30 minutes to make a collaborative paint with Play2, Canvas and WebSocket - gren
http://blog.greweb.fr/2012/03/30-minutes-to-make-a-multi-user-real-time-paint-with-play-2-framework-canvas-and-websocket/

======
rkalla
Gaetan, excellent demo. You covered 3 technologies that work wonderfully
together: Play! 2.0, WebSockets and Canvas. Fortunately the usage of each was
all straight forward but you married them together into a creative demo app
that didn't require black-magic in any of the implementations.

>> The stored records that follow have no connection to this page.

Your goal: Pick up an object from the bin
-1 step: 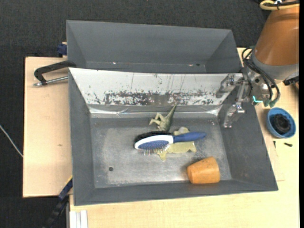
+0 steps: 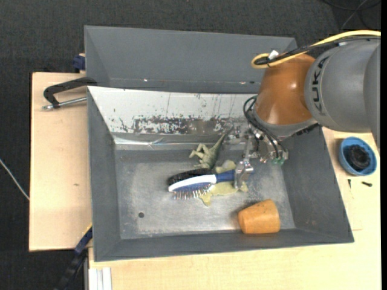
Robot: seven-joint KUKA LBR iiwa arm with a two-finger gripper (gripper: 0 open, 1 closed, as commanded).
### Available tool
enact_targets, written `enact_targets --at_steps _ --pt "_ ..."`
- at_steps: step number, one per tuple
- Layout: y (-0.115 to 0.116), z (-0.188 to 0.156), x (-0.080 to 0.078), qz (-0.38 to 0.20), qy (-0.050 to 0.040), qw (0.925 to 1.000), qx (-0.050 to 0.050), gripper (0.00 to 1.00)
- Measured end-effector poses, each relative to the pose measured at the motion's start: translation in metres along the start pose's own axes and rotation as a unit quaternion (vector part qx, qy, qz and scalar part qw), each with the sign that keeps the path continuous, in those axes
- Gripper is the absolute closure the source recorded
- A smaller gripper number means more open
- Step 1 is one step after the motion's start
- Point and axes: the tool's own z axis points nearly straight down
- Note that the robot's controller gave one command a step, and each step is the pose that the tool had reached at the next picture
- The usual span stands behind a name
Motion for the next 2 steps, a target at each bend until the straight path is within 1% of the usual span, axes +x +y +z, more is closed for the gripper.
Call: enact_targets --at_steps 1,2 --pt "0.043 -0.017 0.005 -0.078 0.0003 0.9970 -0.002 0.00" --pt "0.024 -0.015 0.027 0.041 0.0032 0.9991 -0.002 0.00"
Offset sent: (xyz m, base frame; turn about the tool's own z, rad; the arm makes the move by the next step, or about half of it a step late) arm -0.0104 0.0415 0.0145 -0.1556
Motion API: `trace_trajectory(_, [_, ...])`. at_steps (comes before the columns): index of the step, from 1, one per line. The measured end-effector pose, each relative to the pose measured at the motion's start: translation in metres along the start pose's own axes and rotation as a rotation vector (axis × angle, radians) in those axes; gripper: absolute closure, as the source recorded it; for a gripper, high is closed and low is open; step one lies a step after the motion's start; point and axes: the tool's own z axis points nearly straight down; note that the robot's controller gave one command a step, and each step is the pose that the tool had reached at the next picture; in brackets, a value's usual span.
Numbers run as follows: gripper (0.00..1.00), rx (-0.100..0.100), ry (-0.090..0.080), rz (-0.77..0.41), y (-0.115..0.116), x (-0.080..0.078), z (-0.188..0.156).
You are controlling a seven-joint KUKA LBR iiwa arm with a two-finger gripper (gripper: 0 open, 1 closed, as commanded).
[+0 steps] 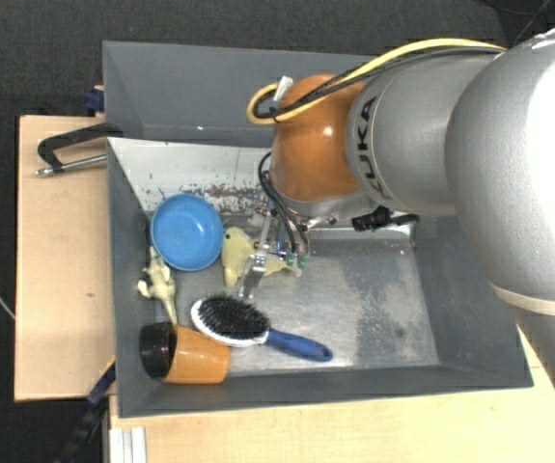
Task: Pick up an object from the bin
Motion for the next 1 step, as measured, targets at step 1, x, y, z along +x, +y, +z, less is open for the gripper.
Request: trace_trajectory(1, [0.00, -0.001, 0.002, 0.256, 0.0041, -0.0067, 0.0387])
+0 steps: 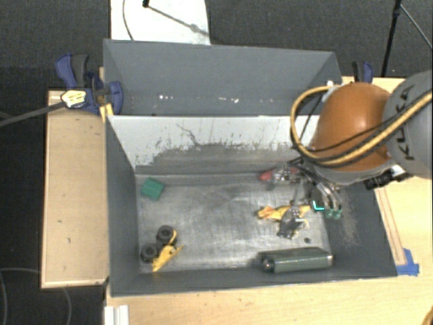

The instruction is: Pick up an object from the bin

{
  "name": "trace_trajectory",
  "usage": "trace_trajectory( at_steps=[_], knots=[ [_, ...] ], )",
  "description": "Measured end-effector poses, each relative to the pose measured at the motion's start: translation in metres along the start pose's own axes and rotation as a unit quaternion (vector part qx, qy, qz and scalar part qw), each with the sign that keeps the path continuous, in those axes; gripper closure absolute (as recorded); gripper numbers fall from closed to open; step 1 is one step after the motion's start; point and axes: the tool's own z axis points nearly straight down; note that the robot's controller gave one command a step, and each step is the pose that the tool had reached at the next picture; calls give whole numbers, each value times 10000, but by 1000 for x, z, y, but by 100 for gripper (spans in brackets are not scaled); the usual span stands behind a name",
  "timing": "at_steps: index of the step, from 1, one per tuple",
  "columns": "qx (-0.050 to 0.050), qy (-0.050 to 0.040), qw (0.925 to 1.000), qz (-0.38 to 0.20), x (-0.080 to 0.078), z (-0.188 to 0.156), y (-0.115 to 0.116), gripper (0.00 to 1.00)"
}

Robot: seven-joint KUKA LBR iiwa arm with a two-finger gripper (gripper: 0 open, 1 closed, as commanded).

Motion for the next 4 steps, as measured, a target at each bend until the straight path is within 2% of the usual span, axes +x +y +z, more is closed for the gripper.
trace_trajectory(
  at_steps=[1, 2, 3, 4],
  knots=[
    [0, -37, 10000, 0, -2, -3, 0, 0],
    [5, -54, 9993, -357, -45, 102, -35, 100],
    [5, -54, 9993, -357, -45, 102, -35, 100],
    [3, -32, 9989, -470, -40, -10, -31, 100]
  ],
)
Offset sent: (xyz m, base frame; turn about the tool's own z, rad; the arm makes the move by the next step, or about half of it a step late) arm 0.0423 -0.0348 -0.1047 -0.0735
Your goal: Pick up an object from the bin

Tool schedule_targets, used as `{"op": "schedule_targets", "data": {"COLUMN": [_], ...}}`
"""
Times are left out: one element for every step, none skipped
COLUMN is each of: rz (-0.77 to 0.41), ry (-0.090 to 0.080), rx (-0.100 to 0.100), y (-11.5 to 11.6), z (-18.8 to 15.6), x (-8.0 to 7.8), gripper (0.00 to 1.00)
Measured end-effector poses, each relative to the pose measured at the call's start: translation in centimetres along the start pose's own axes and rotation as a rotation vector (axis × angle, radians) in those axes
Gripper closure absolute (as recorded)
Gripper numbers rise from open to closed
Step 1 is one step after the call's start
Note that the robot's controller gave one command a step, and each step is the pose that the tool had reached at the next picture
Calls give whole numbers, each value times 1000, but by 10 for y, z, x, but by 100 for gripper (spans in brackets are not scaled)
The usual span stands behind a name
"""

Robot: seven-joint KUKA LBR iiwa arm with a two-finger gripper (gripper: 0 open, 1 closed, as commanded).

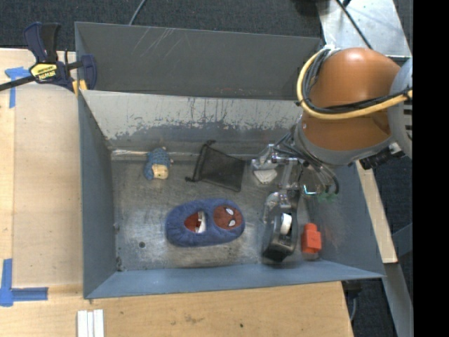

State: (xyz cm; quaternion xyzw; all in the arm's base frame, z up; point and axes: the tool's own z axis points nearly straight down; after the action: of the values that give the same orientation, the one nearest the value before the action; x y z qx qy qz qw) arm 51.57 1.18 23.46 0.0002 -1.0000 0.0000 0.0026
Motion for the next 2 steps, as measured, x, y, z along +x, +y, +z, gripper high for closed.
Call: {"op": "schedule_targets", "data": {"rz": [130, 381], "ry": [-13, -9], "rx": [-1, -2], "y": [27, 21], "z": [148, 133], "x": [-76, -100], "gripper": [0, 0]}}
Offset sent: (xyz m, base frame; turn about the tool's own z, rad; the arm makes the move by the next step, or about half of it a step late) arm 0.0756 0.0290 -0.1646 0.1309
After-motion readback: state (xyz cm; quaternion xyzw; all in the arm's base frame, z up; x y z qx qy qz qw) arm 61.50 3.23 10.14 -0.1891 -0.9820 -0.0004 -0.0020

I've never worked with Canvas before but was surprised/pleased to see how it
feels a lot like working with Java2D when rendering a 2D context (strokes,
lines, joins, etc.) -- I felt the same about WebSockets, definitely had a "It
is that easy to use them? Nice!"

Scala on the otherhand... I'll happily concede that I am possibly a lost-cause
when it comes to Scala (14 years of Java will do that do you, and C/C++ before
that). When you went to that Hub impl on the server side, a small tear rolled
down my cheek caused by brain-pain trying to feel my way through that Scala
code (nothing wrong with your code, I just don't like the way Scala
looks/feels).

Thanks again for putting this all together and sharing.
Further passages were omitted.